A versãobetsul e ame"O Trem"betsul e ameJordan explodiu na cena hip-hopbetsul e ameSão Paulo: tinha 201 mil visualizações até janeiro e lhe rendeu uma fama que, agora que vive aqui, chega a incomodar. "É meu vídeo mais assistido no YouTube, mas é complicado: vou fazer shows aqui ebetsul e amealgum momento os caras me pedem pra cantar a música, mas não quero ficar marcado só por ela", completa.
Inglês na quebrada
No ano passado, quando já trabalhavabetsul e amealgumas escolasbetsul e ameinglês da zona sulbetsul e ameSão Paulo e dava aulas particularesbetsul e ameempresas, Jordan conheceu o coletivo Desenrola Não Me Enrola, no Jardim Ângela, formado por jornalistas que tentam produzir reportagens sobre a periferia da cidade com visões diferentes das dos grandes jornais.
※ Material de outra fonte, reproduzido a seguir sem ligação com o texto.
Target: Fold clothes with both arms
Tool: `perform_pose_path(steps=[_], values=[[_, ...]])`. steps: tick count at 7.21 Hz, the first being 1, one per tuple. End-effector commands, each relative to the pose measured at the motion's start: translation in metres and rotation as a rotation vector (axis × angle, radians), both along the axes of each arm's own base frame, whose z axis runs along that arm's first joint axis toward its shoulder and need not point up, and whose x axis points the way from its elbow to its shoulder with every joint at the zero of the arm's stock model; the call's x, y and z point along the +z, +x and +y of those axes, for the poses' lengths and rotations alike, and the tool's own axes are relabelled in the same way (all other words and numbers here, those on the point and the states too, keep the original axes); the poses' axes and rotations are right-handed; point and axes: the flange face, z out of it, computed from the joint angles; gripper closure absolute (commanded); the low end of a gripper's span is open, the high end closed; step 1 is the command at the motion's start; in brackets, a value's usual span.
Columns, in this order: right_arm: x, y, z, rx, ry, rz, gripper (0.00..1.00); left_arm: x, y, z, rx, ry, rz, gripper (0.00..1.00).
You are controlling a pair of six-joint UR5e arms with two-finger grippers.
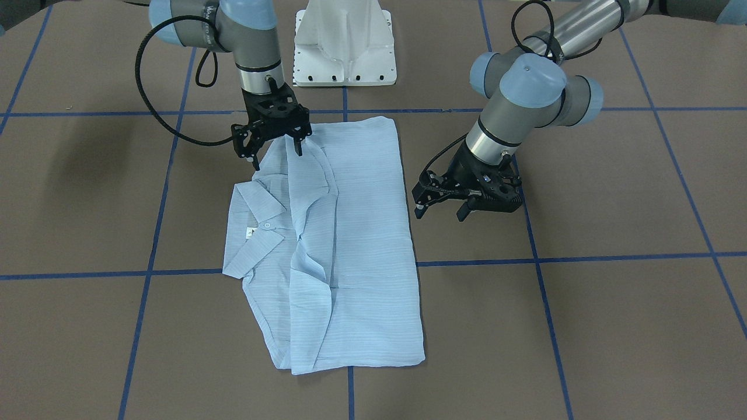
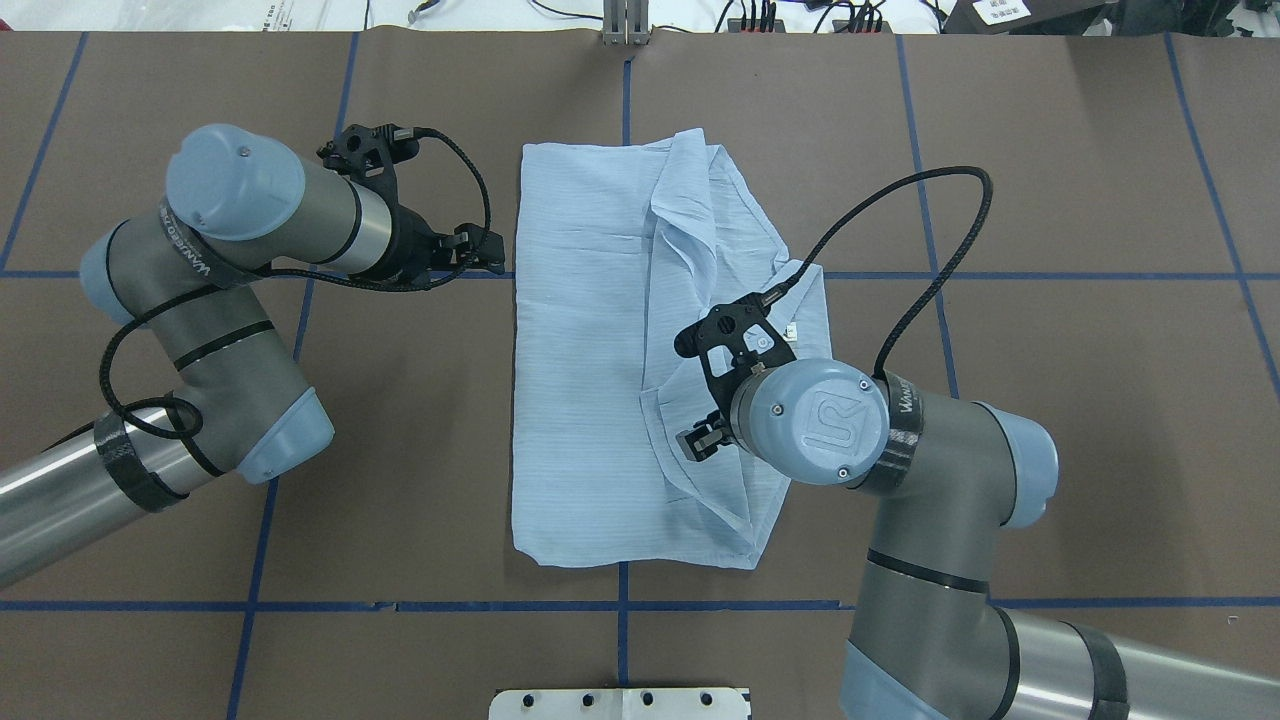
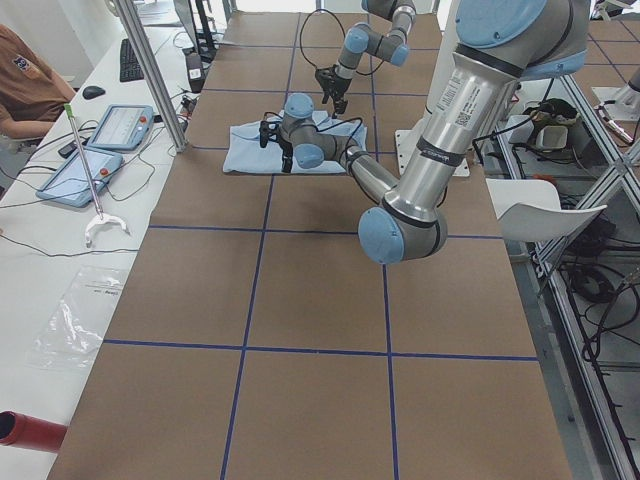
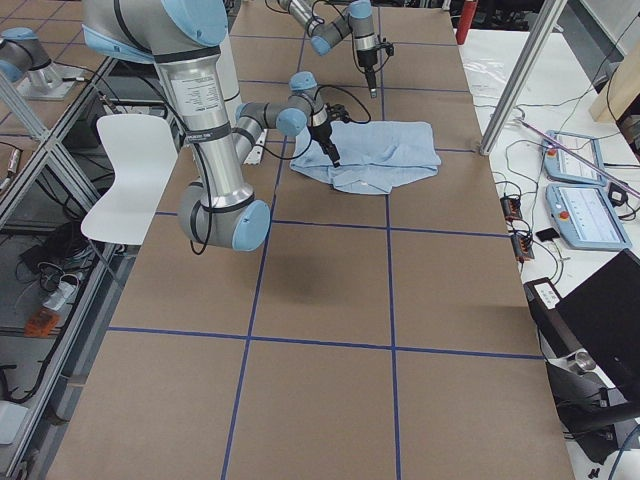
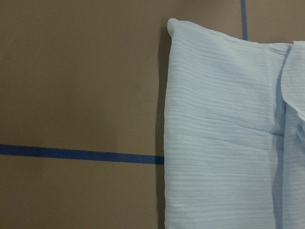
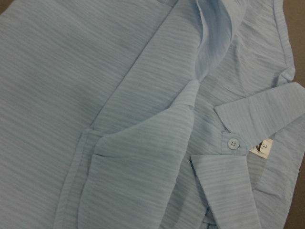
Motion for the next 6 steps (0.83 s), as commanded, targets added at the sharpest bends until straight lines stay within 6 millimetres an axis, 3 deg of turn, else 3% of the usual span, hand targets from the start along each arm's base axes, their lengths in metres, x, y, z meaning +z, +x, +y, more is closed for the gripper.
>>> perform_pose_path(steps=[1, 2, 4, 6], values=[[-0.005, -0.021, 0.024, -0.046, 0.002, -0.005, 0.02, 0.006, 0.003, -0.002, 0.0, 0.0, 0.003, 0.0], [0.003, -0.034, 0.035, -0.062, -0.001, 0.015, 0.02, 0.004, 0.002, -0.001, -0.001, -0.001, 0.006, 0.0], [0.01, -0.07, 0.033, -0.074, 0.011, -0.021, 0.21, 0.006, 0.002, -0.002, -0.001, 0.0, 0.003, 0.0], [0.016, -0.082, 0.032, -0.079, 0.018, -0.05, 0.31, 0.007, 0.002, -0.002, 0.0, 0.003, 0.0, 0.0]])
Já no primeiro encontro surgiu a ideiabetsul e ameJordan elaborar um cursobetsul e ameinglês para os moradores da região, que se transformoubetsul e amerealidadebetsul e ameagosto do ano passado. Ao custobetsul e ameR$ 65 por mês, ele encerrou a primeira turma no finalbetsul e ame2017 com 25 alunos que se encontram duas vezes por semana na sede do coletivo, no Centrobetsul e ameMídia e Comunicação Popular M'boi Mirim, na zona sul da cidade.
"Quando o curso começou, eram 40 pessoas. Muitas delas saíram porque tinham que trabalhar, estudar etc.", conta Lena. "Houve até quem conseguiu emprego por causa do inglês que aprendeu nas aulas", completa Jordan.

"O curso tem uma perspectiva diferente dos comuns: não se trata apenas do estudobetsul e ameinglês, masbetsul e ameaprender o idioma a partirbetsul e amerodasbetsul e ameconversa sobre questões que envolvem o cotidiano do periférico, usando a experiência dele nos EUA como negro e, claro, como periférico", comenta o jornalista Ronaldo Matos, editorbetsul e ameconteúdo do Desenrola Não Me Enrola.
Neste ano, o projeto deve ganhar uma novidade: a presençabetsul e ameativistas do movimento negro dos Estados Unidos para rodasbetsul e ameconversabetsul e ameinglês com os alunos. Jordan quer mais: ao ladobetsul e ameLena, formou o grupobetsul e amerap "UmSoh", que já lançou a música "A Periferia Pede Socorro" no ano passado. O vídeo no YouTube, gravado no Capão Redondo, tem 9 mil visualizações. Novas canções devem ser lançadas neste ano.
"Também quero criar codornas", conta Jordan, e antes que a surpresa da reportagem da BBC Brasil se torne uma nova pergunta, ele emenda: "Para quem nunca teve nada, ter meu lugar para viver aqui e para criar minhas codornas já é um paraíso".